Segment Start: Dataset records

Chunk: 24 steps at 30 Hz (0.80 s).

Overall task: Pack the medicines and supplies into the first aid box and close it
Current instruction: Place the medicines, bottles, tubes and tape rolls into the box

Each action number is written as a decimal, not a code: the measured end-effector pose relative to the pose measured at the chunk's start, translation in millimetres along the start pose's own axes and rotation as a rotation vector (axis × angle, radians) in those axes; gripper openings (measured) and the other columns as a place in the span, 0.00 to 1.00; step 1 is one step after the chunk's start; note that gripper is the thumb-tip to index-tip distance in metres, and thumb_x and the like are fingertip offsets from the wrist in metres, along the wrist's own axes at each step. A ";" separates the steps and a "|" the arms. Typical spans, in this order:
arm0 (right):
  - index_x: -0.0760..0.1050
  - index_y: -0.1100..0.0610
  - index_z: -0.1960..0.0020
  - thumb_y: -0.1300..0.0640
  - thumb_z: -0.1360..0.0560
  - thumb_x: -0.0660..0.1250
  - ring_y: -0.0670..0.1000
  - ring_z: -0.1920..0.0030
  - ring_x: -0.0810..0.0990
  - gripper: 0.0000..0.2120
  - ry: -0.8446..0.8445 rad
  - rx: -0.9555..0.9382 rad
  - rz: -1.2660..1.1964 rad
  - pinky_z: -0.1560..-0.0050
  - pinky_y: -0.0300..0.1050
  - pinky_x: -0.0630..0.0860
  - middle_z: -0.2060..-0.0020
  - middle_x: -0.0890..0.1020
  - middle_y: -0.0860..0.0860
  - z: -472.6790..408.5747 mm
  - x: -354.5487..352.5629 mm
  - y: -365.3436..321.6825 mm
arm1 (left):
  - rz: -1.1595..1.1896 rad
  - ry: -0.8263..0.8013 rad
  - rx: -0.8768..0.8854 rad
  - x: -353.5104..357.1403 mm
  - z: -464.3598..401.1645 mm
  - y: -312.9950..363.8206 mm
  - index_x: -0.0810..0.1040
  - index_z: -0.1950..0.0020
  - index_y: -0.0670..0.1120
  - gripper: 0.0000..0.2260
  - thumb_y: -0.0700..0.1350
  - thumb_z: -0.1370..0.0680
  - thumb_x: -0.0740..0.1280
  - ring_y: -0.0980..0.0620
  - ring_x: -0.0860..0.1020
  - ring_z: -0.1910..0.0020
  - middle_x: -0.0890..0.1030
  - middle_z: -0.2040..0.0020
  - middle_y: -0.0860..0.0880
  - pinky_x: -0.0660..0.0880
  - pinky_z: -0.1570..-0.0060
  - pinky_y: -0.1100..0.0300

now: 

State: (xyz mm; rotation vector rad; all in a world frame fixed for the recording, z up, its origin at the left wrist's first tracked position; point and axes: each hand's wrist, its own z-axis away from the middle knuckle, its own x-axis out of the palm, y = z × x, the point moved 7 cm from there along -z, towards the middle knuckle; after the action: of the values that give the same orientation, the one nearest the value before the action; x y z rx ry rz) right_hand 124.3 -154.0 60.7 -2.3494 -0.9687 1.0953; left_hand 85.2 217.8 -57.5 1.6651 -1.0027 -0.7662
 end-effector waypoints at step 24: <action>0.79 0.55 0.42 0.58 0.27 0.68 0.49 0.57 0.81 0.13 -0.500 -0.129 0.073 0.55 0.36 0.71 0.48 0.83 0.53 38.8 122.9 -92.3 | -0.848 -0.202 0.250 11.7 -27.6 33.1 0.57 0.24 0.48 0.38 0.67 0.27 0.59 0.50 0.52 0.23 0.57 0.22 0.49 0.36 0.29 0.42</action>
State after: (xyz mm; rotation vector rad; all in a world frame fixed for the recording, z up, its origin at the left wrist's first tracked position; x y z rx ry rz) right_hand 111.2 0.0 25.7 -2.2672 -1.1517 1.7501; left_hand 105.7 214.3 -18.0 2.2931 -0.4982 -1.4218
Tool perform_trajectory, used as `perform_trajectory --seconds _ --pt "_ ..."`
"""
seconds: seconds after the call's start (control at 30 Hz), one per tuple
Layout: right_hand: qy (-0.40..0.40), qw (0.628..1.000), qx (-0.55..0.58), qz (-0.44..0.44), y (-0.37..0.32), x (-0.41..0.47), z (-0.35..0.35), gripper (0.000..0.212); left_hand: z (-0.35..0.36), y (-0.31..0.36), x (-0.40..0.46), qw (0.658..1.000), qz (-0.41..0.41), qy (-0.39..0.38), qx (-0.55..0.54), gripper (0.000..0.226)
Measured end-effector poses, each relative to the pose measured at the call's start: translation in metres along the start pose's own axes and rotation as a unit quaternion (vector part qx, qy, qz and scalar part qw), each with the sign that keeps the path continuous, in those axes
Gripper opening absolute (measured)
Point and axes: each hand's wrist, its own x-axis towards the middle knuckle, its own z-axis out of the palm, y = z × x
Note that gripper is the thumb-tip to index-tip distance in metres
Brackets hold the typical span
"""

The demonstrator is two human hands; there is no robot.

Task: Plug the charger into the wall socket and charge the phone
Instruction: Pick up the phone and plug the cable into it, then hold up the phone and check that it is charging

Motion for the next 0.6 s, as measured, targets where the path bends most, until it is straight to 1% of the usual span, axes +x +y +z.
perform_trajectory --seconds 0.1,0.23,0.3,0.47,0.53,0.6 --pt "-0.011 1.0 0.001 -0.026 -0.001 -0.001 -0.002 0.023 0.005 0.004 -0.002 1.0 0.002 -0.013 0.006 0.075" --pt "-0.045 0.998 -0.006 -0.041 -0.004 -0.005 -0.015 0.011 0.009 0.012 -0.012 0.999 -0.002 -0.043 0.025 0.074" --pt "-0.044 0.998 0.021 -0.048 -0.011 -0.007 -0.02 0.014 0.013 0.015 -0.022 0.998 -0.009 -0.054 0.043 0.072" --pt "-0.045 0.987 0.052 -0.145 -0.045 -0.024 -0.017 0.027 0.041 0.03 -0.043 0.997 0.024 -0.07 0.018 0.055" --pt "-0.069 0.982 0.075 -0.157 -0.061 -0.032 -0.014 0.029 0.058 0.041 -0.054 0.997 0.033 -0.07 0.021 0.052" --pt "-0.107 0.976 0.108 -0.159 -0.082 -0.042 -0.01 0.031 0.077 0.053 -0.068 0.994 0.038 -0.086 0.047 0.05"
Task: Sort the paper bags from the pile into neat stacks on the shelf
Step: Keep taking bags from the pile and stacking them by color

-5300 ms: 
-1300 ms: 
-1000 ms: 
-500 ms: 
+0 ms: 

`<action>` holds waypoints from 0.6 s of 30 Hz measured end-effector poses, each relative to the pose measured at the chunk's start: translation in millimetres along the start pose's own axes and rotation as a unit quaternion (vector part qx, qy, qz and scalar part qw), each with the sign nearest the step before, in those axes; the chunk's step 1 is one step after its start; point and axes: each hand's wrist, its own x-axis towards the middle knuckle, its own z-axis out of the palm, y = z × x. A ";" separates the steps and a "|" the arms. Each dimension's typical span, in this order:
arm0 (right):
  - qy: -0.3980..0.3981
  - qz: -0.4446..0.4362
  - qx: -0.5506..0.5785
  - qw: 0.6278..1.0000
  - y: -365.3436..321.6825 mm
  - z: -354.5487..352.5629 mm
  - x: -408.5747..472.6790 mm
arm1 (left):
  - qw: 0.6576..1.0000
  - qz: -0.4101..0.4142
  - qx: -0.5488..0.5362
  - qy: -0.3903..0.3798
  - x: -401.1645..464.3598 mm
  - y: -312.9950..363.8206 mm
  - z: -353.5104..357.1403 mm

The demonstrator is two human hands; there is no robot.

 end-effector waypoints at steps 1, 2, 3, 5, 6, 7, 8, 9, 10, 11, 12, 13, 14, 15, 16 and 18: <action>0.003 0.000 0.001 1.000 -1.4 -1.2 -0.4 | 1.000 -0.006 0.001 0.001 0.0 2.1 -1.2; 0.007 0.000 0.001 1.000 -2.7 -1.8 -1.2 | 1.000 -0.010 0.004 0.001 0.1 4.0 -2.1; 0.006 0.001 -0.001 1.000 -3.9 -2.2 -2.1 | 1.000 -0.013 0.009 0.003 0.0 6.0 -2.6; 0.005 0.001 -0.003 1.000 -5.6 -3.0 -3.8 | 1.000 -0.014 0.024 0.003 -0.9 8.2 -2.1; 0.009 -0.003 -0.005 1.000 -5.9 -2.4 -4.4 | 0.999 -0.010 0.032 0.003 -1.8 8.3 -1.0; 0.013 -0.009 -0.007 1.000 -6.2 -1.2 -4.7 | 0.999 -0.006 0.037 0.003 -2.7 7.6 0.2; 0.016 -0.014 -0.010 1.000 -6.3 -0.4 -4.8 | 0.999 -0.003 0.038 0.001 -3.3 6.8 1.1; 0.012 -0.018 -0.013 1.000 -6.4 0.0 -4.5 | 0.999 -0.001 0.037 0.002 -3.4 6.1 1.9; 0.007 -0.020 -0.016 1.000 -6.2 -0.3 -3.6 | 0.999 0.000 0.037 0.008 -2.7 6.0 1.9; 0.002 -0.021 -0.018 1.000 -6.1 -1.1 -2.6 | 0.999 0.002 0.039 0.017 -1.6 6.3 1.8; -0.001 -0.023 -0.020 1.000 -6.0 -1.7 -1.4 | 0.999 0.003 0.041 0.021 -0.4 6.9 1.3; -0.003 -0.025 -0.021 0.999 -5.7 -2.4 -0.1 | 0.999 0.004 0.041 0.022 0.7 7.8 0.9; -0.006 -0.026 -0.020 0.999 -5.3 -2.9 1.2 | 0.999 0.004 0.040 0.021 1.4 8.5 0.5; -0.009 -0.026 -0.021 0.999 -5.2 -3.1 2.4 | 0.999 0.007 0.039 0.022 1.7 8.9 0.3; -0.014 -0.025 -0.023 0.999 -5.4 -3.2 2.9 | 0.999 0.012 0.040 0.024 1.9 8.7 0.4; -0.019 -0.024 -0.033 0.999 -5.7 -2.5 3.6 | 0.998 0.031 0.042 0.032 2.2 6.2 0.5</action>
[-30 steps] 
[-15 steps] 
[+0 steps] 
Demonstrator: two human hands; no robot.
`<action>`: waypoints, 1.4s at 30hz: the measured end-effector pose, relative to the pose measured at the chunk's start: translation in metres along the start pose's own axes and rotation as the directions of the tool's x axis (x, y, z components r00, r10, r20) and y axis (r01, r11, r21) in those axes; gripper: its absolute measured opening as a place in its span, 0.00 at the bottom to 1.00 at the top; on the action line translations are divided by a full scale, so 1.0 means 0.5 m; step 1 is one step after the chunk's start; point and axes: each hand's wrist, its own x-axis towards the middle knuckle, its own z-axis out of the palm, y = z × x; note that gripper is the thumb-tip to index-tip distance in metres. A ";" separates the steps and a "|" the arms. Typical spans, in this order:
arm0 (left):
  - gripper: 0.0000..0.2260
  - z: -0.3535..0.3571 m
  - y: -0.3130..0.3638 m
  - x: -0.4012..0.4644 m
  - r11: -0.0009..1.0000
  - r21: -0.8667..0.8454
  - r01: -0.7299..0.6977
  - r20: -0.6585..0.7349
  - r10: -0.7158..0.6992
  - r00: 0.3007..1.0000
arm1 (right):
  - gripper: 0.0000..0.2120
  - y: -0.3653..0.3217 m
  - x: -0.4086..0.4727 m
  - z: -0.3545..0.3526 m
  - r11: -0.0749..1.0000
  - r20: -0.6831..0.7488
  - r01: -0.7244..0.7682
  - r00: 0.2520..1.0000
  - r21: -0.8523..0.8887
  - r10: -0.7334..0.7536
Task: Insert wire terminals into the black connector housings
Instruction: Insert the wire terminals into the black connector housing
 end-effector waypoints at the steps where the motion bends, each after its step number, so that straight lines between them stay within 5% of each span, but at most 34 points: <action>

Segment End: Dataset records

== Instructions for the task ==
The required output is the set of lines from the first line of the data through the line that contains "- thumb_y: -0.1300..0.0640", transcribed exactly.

== Exercise solution ==
Chunk: 24 steps at 30 Hz (0.80 s).

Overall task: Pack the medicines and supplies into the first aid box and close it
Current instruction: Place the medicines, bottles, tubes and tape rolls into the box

Each action number is written as a decimal, not a code: the measured end-effector pose relative to the pose measured at the chunk's start, translation in millimetres along the start pose's own axes and rotation as a rotation vector (axis × angle, radians) in those axes; gripper openings (measured) and the other columns as a place in the span, 0.00 to 1.00; step 1 is one step after the chunk's start; note that gripper is the thumb-tip to index-tip distance in metres, and thumb_x and the like are fingertip offsets from the wrist in metres, along the wrist's own axes at each step. A ";" separates the steps and a "|" the arms. Typical spans, in this order:
arm0 (right):
  - index_x: -0.0760..0.1050
  - index_y: -0.1100..0.0610
  - index_z: -0.1960..0.0020
  - thumb_y: -0.1300..0.0640

Nothing remains to be done for this exercise.